In the clinical setting, acoustic particle palpation could be used to determine tissue elasticity wherever microbubbles are present. Microbubbles are currently being used as contrast agents in ultrasound imaging and are administered via an intravenous injection. The body's systemic circulation distributes the microbubbles throughout the body but they remain within the blood vessels as they are flowing. Non-invasive application of ultrasound would induce acoustic particle palpation from within the vessels, thereby allowing palpation of arteries, veins, arterioles, venules, and capillaries. Microvessels are a special case, because they have very thin vascular walls and take on the elastic properties of the surrounding microenvironment.28 Thus palpation of microvessels could measure the soft tissue's mechanical properties. Microbubbles or other acoustic particles could also be administered into the lymphatic system via subcutaneous injections, cerebrospinal fluid, and fluid bodies, such as cysts. Application of ultrasound would then be able to probe these different tissue types.
The results presented here demonstrate that materials can be deformed using a population of acoustic particles and sound. We have shown that this is achieved by a multi-step process: ultrasound pushes microbubbles through fluid, the microbubbles press against the distal tissue surface, and the tissue deforms due to the application of this force. This method was repeated for biologically relevant ultrasound parameters and materials. The tissue deformation was on the order of microns and we have estimated the generation of force to be on the order of μNs. Finally, we have also demonstrated that this technique can be used to generate shear waves that are useful for tissue elasticity imaging. Acoustic particle palpation is a stress source that can enhance local elasticity measurements in different tissue environments and with a better resolution.

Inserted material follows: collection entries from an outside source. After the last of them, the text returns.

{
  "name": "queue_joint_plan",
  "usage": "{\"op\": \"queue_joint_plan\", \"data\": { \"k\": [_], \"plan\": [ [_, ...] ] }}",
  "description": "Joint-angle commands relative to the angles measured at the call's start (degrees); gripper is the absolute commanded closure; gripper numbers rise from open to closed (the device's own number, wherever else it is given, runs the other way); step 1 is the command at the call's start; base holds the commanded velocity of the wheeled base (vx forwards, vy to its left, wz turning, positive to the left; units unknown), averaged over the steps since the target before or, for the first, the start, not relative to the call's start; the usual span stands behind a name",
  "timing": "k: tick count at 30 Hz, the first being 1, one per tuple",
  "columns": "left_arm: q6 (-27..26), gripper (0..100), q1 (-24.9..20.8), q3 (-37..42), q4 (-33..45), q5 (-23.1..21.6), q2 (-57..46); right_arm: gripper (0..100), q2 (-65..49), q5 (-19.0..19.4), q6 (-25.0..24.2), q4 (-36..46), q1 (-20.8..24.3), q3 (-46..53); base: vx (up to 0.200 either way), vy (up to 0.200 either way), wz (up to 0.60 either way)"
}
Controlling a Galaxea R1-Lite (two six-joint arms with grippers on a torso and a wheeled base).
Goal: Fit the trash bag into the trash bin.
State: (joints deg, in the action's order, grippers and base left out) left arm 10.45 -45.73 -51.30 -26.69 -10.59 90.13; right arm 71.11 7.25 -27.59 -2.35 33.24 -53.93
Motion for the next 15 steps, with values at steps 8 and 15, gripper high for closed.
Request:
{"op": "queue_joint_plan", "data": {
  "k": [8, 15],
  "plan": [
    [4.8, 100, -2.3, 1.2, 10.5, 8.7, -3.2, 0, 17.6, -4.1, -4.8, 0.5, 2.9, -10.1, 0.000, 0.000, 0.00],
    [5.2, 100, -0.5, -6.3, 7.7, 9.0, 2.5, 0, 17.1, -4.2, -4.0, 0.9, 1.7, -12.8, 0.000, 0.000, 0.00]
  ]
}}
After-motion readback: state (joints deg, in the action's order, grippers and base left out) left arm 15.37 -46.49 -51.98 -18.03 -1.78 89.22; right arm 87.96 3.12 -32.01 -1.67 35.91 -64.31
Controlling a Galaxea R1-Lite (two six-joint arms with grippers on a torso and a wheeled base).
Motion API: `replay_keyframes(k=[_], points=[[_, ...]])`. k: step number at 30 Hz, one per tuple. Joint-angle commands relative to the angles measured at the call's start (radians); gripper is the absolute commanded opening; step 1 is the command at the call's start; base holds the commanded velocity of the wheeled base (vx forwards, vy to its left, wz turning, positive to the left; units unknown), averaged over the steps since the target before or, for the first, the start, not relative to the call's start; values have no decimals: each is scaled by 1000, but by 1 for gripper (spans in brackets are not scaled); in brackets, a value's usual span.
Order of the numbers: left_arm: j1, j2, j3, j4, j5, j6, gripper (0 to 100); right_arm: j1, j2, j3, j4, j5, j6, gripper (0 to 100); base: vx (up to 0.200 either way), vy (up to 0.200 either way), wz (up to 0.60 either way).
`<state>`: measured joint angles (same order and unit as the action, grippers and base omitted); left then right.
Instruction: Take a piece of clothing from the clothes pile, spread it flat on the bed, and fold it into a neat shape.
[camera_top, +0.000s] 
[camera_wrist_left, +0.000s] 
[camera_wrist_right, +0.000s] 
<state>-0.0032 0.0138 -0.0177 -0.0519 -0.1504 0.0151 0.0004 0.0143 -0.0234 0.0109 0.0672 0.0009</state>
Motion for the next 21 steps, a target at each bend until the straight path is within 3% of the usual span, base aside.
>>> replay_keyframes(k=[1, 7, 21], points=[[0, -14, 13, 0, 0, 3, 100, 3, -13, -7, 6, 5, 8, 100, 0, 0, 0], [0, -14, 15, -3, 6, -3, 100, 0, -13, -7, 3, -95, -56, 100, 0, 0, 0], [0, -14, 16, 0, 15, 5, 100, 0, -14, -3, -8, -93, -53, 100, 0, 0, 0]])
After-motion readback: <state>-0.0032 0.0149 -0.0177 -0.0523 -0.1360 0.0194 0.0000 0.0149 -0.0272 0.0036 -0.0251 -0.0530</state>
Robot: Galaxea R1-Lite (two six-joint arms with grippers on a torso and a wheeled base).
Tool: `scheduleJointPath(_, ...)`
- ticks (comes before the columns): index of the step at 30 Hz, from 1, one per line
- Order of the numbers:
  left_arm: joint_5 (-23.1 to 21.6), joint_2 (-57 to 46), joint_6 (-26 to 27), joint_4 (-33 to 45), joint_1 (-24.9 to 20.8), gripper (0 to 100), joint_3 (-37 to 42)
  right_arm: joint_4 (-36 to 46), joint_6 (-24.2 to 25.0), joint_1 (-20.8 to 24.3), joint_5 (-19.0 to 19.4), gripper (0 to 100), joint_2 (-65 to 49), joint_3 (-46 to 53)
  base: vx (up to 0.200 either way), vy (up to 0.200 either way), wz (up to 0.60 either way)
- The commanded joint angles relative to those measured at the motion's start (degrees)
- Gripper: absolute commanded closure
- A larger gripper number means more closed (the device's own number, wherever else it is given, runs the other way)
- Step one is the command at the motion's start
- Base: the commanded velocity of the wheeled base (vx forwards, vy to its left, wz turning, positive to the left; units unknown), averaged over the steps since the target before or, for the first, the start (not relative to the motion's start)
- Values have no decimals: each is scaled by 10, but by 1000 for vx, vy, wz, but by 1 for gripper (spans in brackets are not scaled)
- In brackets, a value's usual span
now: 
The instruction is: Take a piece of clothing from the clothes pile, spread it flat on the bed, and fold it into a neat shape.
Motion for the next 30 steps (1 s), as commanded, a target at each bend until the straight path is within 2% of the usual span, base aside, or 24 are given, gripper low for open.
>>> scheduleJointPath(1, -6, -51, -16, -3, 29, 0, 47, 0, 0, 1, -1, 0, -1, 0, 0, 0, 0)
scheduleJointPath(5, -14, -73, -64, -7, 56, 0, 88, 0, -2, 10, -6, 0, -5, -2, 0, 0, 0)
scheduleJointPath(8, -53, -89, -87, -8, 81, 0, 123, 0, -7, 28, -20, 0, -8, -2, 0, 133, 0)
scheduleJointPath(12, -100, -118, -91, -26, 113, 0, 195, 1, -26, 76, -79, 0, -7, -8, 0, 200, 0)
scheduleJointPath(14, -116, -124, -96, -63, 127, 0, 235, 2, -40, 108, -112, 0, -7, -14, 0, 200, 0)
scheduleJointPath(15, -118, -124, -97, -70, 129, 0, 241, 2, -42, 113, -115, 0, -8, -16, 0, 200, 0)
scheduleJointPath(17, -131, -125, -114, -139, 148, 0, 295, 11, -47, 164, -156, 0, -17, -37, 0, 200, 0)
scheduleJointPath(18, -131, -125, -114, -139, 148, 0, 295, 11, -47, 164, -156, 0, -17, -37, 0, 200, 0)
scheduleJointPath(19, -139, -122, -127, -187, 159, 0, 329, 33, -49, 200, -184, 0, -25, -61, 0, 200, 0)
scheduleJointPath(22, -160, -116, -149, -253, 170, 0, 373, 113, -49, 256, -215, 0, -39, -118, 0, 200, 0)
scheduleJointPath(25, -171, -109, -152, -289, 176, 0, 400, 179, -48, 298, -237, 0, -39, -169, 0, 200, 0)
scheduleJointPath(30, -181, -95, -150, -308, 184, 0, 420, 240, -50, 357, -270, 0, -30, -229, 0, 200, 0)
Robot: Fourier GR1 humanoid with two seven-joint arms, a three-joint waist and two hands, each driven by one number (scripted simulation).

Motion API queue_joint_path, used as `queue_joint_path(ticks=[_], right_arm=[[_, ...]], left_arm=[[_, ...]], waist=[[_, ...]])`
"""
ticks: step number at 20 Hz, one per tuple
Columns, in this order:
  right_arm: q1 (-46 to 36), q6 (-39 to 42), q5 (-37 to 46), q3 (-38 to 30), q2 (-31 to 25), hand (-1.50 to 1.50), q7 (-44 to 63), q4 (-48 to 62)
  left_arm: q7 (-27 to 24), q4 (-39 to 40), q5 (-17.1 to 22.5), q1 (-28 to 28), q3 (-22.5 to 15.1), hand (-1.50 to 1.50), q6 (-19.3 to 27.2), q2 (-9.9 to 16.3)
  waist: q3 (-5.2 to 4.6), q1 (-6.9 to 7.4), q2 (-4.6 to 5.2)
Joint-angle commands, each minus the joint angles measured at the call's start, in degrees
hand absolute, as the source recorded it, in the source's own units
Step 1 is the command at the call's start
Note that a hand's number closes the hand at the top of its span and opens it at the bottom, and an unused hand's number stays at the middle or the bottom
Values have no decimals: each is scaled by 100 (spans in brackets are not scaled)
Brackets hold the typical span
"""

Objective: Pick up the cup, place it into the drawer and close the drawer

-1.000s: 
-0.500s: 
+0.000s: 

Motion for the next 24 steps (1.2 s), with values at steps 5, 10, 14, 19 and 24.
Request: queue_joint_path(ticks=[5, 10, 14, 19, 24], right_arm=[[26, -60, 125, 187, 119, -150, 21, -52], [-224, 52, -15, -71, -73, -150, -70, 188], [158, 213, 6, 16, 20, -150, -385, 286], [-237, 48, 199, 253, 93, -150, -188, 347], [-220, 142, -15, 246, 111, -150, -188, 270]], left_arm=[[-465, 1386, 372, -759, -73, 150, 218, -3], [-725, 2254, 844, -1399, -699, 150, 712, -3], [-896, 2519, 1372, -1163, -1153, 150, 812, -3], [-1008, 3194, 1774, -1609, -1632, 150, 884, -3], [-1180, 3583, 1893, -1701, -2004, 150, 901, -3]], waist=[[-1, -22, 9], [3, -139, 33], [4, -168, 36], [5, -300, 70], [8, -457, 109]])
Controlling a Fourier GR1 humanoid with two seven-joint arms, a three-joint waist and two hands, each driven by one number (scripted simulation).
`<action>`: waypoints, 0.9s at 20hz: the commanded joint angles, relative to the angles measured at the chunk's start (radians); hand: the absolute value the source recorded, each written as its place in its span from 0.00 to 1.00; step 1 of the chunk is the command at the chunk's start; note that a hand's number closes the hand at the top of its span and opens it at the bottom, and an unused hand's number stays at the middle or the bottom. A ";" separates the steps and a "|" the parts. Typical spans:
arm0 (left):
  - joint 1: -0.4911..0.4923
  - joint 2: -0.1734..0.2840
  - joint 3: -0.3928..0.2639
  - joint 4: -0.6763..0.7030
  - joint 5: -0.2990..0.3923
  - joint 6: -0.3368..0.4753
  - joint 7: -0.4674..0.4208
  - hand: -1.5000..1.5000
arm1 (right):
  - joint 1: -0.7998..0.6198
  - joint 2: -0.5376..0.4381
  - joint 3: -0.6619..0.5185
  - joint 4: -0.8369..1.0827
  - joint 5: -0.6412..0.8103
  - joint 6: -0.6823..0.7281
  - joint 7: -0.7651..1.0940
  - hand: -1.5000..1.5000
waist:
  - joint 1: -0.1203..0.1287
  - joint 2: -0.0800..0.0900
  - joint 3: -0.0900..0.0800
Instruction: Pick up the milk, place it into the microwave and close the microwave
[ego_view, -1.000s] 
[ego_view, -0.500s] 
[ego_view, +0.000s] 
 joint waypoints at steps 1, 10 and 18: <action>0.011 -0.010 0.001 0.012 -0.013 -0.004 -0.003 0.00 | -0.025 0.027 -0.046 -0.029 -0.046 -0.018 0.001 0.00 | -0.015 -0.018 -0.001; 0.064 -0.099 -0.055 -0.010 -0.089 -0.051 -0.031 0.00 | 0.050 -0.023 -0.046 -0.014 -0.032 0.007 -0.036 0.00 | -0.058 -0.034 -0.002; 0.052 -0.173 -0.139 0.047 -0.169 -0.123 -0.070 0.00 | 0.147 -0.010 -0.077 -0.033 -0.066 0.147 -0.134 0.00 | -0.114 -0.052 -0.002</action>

We would like to acknowledge the funding from the Wellcome Trust Institutional Strategic Support Fund to Imperial College London. H.K. was supported by the Scientific and Technical Research Council of Turkey (TUBITAK) in the context of the 2219-International Postdoctoral Research Fellowship Programme. A.G. was supported by the Qatar Foundation Research Leadership Programme (QRLP). We would like to thank Mr. Gary Jones for constructing the transducer holder, the phantom box, and the water tank.